The config.toml contains an example with example keys. NEVER UPLOAD THE REAL KEYS.

Restart the application after configuration changes

Build and Run

After completing the configuration.toml and before starting the main application run to start minio container from the main folder

docker-compose up -d

Finally start the full application

go run .

Upload

Files can uploaded to the /upload/file endpoint. An example command

curl --location 'endpoint:8080/upload/file' \
--form 'upload=@"PATH_TO_FILE"' \

To upload a file with chunk-size of 1 MB you could run a command:

curl --location 'localhost:8080/upload/file' \
--form 'upload=@"taurus-minio/uploads/big.txt"' \
--form 'chunk-size="1MB"'

Download

File download can be done to the /file/:filename endpoint. Files can be downloaded with the following command

curl <endpoint>:8080/file/<filename> -O -J

Example for downloading file big.txt

curl localhost:8080/file/big.txt -O -J

Design Choices

Large file handling

This task required the application to support files of arbitrary size. Alt text

This meant that a tyrannous user could upload a very large file and the application should be able to handle it. However, this application required files to be encrypted and saving big files on the disk, even temporarily would hinder the performance as it is not very efficient.

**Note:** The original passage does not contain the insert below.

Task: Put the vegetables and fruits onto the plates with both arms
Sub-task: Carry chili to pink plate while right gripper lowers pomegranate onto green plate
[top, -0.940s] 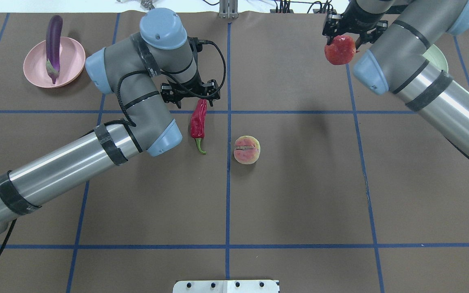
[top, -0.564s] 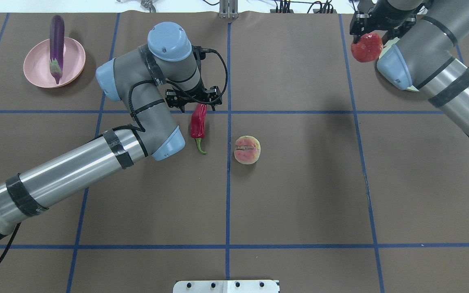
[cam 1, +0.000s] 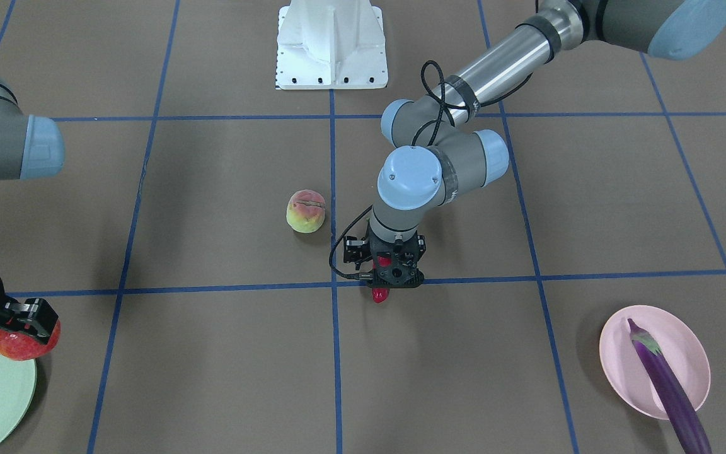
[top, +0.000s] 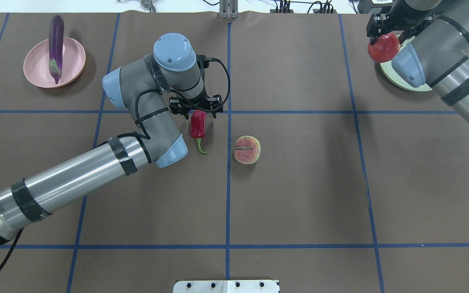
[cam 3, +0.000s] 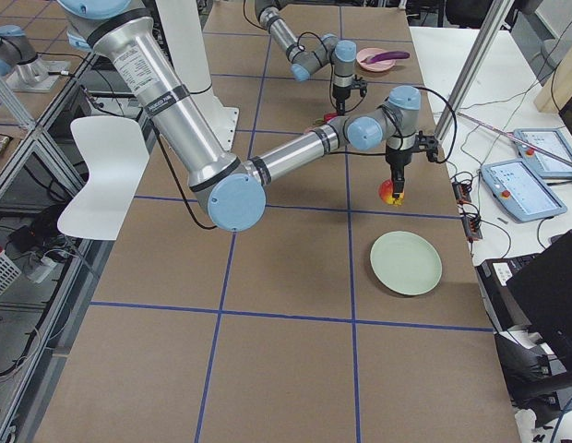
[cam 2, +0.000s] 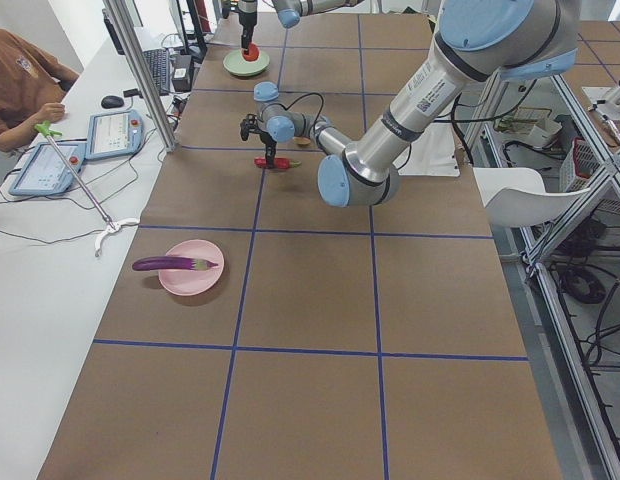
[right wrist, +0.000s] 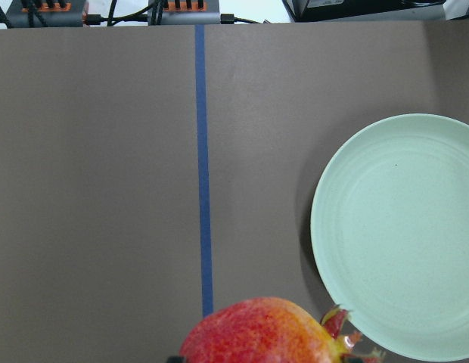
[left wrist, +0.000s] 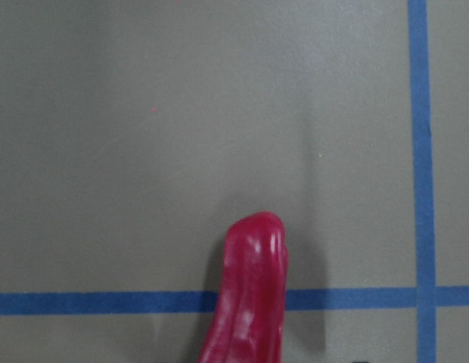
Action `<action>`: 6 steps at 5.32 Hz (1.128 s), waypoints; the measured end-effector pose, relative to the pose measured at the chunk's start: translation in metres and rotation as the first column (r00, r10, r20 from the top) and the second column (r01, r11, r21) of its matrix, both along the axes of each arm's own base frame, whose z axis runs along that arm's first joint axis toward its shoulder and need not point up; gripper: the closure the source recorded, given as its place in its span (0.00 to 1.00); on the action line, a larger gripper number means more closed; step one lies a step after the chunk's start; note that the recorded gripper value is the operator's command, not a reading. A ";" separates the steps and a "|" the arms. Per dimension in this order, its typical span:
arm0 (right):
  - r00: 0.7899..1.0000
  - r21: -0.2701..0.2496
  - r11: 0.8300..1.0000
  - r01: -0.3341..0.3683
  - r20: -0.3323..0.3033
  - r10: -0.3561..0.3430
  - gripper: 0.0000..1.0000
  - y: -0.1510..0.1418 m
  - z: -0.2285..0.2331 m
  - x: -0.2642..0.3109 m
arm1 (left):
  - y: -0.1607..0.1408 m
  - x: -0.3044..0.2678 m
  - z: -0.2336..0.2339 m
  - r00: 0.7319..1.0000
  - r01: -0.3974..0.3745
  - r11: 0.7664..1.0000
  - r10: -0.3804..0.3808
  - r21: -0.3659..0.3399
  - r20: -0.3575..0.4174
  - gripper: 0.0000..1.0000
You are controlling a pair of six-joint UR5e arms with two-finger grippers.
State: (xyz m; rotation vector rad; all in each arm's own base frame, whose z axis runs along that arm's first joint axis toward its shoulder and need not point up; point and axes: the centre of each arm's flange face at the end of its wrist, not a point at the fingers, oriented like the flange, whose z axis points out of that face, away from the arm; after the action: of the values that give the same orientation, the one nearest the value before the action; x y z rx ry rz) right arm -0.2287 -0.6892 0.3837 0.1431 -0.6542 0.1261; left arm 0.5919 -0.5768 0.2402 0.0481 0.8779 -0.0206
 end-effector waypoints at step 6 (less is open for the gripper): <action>0.994 0.026 0.998 0.064 -0.089 -0.062 0.96 -0.030 0.125 0.030 | -0.116 -0.169 -0.002 0.998 0.028 1.000 -0.028 -0.006 0.054 1.00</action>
State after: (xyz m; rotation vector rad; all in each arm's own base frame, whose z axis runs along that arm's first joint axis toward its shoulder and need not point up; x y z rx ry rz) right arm -0.1985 -0.7188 0.5089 0.1544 -0.5724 0.0497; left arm 0.4234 -0.6930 0.2380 0.0546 0.8233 -0.0483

To combat this issue, the application uses data streams of IO readers when passing data and never storing the full file in memory. Thus, the file is started to be processed as soon as the block of it is received.

Such feat is accomplished using golang io.Pipe which creates a reader and a writer which communicate with each other. The writer encrypts/decrypts and writes the data as long as it is able to receive raw-data from a file and the reader passes the data to the end destination.

API endpoints

To simplify the access to the API gin web framework was used. The file download would be done by GET request and the upload would be done by POST request to the gin router endpoint.

Cipher

All the encryption is performed in the encryption package. It uses AES-256 with GCM. The main idea of file storage is based upon the image from gocryptfs. File encryption

Encryption

The encryption process is as follows:

  1. At the start of each each file being uploaded, we generate a 16 byte File ID and write it at the start of the file.
  2. For each block of a fixed size we generate an IV of 12 Bytes which is written to the encrypted file as well as used for encryption.
  3. The IV is used for encryption and File ID alongside with block number are used for encryption as additional data or AAD.
  4. The encrypted data is then written to the storage at the very end.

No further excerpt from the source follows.